Zijn woorden bleven in de lucht hangen, een constatering van een feit dat aanvoelde als een voorgevoel. De desolate omgeving, de verblindende, onontkoombare storm en onze tegenstrijdige temperamenten waren de perfecte, explosieve ingrediënten voor de crisis die op het punt stond uit te barsten. Het huis was een snelkookpan en de storm dreef de temperatuur op.
Net toen Ethan terugkwam in de woonkamer, met zijn schouders ineengezakt van verslagenheid, begon het geluid. Het was geen klop. Het was een gewelddadig, paniekerig gebonk op de voordeur – een wanhopig, angstaanjagend ritme dat minder klonk als een verzoek om binnen te komen, maar meer als iemand die de poorten van de hel probeerde te forceren. Het was het geluid van iemand die werd achtervolgd.
Instinctief bewoog Ethan zich om de zware ijzeren grendel vast te zetten. « Niet aanraken, Clara! » siste hij, zijn stem strak van angst. « Wie zich hier ook in begeeft, op een nacht als deze, is óf gek óf wanhopig. Geen van beide is goed voor ons. »
Maar zijn voorzichtigheid was niet opgewassen tegen de kracht die door me heen stroomde. Het was geen logica; het was een diep oerinstinct, de moederlijke impuls die ik al tien jaar had moeten onderdrukken. Het schreeuwde dat er iemand in de problemen zat, dat er hulp nodig was. Ik was als eerste bij de deur en gooide hem, Ethans wanhopige protest negerend, open.

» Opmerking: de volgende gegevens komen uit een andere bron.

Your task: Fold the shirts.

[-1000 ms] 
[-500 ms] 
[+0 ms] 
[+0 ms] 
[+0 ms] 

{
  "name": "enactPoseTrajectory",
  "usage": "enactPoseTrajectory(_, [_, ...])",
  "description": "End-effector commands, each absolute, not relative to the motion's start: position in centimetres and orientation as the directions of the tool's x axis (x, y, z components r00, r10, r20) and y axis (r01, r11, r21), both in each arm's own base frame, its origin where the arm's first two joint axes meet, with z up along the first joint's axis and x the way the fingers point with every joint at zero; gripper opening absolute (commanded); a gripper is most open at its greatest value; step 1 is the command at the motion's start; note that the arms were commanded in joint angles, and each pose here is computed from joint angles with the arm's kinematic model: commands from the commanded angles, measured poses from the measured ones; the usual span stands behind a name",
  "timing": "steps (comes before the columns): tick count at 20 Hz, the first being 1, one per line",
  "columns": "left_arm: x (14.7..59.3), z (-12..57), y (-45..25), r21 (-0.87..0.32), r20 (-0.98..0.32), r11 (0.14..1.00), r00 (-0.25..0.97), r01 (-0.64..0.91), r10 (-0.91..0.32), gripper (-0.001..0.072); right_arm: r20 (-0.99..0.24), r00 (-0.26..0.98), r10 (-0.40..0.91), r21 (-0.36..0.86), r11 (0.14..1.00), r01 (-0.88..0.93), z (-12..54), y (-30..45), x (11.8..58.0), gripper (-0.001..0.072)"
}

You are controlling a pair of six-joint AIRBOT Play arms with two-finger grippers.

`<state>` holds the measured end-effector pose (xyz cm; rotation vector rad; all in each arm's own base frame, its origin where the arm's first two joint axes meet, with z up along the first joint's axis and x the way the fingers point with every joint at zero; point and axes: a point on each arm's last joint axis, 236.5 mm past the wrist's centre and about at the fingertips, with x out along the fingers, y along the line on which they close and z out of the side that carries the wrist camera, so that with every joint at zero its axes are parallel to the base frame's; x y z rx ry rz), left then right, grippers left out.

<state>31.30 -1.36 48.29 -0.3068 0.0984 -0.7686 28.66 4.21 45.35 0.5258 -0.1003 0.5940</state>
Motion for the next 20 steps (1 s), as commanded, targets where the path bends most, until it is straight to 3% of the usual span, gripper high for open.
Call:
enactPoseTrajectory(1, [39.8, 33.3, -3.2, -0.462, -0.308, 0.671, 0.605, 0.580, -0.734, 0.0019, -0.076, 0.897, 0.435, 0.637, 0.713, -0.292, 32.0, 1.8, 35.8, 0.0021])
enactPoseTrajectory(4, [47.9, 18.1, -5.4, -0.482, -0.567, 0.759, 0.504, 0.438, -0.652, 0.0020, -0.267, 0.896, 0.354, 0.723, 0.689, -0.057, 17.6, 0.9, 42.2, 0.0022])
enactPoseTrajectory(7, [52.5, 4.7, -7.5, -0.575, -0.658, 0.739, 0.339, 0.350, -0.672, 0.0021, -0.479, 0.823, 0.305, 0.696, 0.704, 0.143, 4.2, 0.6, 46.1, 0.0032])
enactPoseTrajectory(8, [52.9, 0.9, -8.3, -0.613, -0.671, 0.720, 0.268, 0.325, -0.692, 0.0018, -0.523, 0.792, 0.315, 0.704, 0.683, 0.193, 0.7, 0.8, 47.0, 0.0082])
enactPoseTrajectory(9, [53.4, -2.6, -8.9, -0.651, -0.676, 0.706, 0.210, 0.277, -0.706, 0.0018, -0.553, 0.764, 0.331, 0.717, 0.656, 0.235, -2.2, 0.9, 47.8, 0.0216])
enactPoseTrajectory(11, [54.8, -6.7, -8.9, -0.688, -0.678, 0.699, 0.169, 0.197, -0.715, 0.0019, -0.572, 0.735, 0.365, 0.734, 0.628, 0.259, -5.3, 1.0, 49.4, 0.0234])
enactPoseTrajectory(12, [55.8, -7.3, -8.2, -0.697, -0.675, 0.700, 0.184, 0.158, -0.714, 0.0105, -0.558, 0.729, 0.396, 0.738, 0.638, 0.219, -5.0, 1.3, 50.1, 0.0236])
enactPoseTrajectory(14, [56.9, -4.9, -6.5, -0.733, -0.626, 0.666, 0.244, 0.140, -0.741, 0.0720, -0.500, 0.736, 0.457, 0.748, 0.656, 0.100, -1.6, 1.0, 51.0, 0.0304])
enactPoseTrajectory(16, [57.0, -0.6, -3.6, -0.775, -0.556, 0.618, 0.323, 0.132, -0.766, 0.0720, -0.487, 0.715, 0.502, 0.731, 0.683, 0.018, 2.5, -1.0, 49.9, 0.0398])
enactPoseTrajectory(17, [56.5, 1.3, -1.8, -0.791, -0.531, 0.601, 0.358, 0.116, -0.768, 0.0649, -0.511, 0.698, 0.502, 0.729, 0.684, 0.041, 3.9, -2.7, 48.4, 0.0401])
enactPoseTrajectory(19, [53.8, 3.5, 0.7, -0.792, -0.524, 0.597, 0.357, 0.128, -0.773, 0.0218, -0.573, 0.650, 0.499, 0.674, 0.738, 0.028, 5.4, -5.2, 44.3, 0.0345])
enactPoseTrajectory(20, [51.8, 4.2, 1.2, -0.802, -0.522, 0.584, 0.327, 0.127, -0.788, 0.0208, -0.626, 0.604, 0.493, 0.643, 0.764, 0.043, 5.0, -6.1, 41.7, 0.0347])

Een vlaag poolwind en verblindende sneeuw trokken ons tegemoet, een fysieke aanval die de helft van onze kostbare kaarsen uitdoofde en papieren door de lucht deed vliegen. Een vreemde jonge vrouw stond op onze veranda, even afgeschermd van de kolkende witte chaos. Ze was kletsnat, haar dunne jas was geen partij voor de woede van de sneeuwstorm, en haar lichaam trilde van de rillingen. Maar het waren haar ogen die me grepen: ze waren wijd open van een angst die zo intens was dat het leek alsof alles was weggebrand. Ze zag er fysiek en emotioneel verwoest uit. Ze had geen tijd voor smeekbeden of verklaringen.
Ze schoot naar voren en duwde een kleine, strak opgevouwen deken in mijn armen. Hij was verrassend zwaar en warm. Binnenin lag een pasgeboren baby, met een onmogelijk klein en perfect gezichtje, stil en kwetsbaar.
« Alsjeblieft, » fluisterde het meisje, haar stem schor, gebroken van angst en kou. « Je moet me helpen. Ze willen hem uitschakelen! Ze zullen hem doden! »
Haar wanhopige ogen waren niet op mij gericht, maar op de ondoordringbare duisternis achter onze veranda, alsof ze de demonen kon zien die haar tijdens de storm achtervolgden.
« Bel de politie niet, » kraste ze, terwijl ze mijn arm met ijskoude vingers vastgreep. Haar greep was verrassend sterk. « Vertrouw niemand! Alsjeblieft! »
Ze wachtte niet op mijn erkenning, op een belofte of een vraag. Haar plicht was volbracht. Ze draaide zich om en verdween net zo plotseling als ze was verschenen, onmiddellijk opgeslokt door de witte maalstroom. De sneeuwstorm verteerde haar als een toneeldoek dat valt voor de laatste, tragische akte van een toneelstuk.
We sloegen de deur dicht tegen de razende storm en stonden buiten adem in het flikkerende, zwakke licht. Het gehuil van de wind was het enige geluid. De baby lag in mijn armen, een warm, levend gewicht tegen de bittere kou, volkomen stil, een pasgeboren leven en al gehuld in levensgevaar. Het was meteen, angstaanjagend duidelijk dat dit geen simpele verlating was; het was een wanhopige, riskante overdracht. De baby was niet ongewenst. De baby was een doelwit.
Ethan staarde naar het bundeltje in mijn armen, zijn gezicht zo bleek als de sneeuw buiten. Hij begon heen en weer te lopen door de kleine woonkamer, een dier in een kooi, zijn stem strak van een zorgvuldig beheerste paniek.